• Work instructions: Extract, without alteration, each line from the start of the listing to the line bearing "Picture: 288 x".

Extracted material section start

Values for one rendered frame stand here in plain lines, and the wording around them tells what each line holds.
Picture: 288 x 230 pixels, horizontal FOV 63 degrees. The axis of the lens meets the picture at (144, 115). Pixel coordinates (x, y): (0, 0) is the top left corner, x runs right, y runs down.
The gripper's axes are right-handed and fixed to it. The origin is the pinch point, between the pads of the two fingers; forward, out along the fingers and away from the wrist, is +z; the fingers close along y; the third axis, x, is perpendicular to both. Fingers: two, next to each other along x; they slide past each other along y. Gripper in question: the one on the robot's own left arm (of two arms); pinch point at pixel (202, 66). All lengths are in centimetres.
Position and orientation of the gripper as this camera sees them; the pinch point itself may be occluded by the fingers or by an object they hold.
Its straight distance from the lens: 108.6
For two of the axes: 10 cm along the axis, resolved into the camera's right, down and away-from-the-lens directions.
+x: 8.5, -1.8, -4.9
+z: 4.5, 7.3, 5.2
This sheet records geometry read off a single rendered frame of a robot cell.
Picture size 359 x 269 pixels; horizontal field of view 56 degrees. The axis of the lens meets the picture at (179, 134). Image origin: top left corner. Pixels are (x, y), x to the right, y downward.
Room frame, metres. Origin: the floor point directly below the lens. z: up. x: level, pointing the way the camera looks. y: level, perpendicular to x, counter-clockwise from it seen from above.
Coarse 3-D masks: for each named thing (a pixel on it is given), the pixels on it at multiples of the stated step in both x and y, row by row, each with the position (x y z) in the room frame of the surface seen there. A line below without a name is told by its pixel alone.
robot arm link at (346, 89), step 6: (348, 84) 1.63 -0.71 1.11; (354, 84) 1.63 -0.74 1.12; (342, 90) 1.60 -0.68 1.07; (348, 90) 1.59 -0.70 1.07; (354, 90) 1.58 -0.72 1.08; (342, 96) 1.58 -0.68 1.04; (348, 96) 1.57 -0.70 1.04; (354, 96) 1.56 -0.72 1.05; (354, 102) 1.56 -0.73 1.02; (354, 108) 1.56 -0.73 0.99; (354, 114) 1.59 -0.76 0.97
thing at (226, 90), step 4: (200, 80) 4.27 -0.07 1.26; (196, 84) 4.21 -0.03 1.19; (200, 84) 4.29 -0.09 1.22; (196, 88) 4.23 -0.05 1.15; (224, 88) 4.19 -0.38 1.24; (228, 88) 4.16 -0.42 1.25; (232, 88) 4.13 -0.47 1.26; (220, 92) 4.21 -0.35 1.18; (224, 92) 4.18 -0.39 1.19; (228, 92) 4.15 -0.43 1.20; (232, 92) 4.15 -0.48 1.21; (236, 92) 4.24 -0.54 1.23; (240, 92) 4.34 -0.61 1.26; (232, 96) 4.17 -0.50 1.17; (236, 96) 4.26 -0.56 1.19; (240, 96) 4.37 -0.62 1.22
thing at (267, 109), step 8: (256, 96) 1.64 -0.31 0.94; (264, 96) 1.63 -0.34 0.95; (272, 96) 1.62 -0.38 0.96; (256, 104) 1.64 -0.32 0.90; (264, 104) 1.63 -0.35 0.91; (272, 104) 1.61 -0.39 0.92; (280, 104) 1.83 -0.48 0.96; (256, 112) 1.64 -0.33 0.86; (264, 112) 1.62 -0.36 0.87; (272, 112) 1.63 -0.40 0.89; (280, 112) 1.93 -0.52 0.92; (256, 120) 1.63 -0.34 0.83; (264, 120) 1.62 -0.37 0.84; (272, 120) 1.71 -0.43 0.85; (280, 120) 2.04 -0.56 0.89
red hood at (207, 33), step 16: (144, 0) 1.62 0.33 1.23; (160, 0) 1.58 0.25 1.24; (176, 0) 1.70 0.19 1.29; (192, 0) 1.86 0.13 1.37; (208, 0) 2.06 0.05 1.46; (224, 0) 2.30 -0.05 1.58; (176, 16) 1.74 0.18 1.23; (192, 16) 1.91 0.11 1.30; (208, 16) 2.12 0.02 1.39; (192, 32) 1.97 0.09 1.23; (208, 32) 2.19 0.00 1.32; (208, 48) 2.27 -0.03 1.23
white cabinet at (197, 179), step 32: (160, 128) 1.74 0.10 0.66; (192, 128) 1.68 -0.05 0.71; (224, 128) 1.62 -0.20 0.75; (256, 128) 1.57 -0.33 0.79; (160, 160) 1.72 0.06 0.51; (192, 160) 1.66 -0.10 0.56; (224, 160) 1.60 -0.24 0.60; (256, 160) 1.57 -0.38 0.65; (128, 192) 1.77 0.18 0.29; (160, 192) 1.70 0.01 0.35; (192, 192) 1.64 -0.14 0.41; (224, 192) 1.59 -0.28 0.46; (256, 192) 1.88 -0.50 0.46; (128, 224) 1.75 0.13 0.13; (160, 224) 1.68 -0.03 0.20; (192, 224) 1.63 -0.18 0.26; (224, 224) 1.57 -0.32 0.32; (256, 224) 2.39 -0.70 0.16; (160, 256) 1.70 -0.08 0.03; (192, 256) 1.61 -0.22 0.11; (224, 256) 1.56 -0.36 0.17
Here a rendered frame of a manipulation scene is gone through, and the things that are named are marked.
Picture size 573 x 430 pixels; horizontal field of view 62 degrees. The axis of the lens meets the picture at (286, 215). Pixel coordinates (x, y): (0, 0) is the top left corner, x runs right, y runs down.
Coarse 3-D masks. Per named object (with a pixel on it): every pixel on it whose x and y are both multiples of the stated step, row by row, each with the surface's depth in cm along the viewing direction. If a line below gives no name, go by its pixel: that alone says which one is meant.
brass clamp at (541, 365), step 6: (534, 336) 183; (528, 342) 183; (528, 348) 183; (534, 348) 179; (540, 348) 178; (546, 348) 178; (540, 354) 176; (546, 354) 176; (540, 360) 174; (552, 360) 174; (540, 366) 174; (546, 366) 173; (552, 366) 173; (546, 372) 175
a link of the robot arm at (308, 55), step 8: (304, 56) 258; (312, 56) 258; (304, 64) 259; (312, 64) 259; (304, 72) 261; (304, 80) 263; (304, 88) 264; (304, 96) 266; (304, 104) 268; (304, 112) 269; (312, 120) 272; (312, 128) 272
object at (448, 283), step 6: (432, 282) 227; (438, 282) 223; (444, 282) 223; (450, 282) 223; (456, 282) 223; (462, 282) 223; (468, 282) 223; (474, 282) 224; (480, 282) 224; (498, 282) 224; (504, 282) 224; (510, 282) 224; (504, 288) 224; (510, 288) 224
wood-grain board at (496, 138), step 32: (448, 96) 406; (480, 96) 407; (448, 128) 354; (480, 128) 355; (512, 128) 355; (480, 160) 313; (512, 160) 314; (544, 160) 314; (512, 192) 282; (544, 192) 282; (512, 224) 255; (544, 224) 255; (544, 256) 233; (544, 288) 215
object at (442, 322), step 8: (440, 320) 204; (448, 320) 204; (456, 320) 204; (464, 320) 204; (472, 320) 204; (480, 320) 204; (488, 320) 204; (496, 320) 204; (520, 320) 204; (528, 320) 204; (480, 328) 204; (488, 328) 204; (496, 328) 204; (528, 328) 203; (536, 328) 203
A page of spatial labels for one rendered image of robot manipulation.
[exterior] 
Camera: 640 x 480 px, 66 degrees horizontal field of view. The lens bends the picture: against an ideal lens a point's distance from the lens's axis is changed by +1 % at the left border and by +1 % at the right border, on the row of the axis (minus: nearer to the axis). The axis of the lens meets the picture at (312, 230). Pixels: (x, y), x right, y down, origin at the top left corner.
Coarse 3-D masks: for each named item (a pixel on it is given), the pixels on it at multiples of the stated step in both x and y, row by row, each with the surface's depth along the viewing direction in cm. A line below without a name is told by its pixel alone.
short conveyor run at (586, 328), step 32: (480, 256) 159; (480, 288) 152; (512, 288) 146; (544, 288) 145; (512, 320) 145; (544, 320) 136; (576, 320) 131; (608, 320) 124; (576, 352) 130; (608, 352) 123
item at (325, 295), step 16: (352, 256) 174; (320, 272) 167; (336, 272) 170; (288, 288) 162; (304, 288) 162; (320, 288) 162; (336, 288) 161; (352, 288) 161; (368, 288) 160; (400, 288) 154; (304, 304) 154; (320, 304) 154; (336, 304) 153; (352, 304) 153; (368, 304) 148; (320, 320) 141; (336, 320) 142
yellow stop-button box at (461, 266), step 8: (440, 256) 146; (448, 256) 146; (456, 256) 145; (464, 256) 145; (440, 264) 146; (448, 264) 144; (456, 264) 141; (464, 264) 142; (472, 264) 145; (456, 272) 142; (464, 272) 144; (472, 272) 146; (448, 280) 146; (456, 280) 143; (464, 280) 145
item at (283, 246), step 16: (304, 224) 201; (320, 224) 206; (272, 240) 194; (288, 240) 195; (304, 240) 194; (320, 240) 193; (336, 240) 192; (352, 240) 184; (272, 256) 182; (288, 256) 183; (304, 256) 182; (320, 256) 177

Extracted material section end

• Response area:
Values for one rendered frame stand here in plain lines, and the wording around them tells what each line holds.
Picture: 288 x 230 pixels, horizontal FOV 63 degrees. The axis of the lens meets the picture at (144, 115). Pixel coordinates (x, y): (0, 0) is the top left corner, x runs right, y runs down.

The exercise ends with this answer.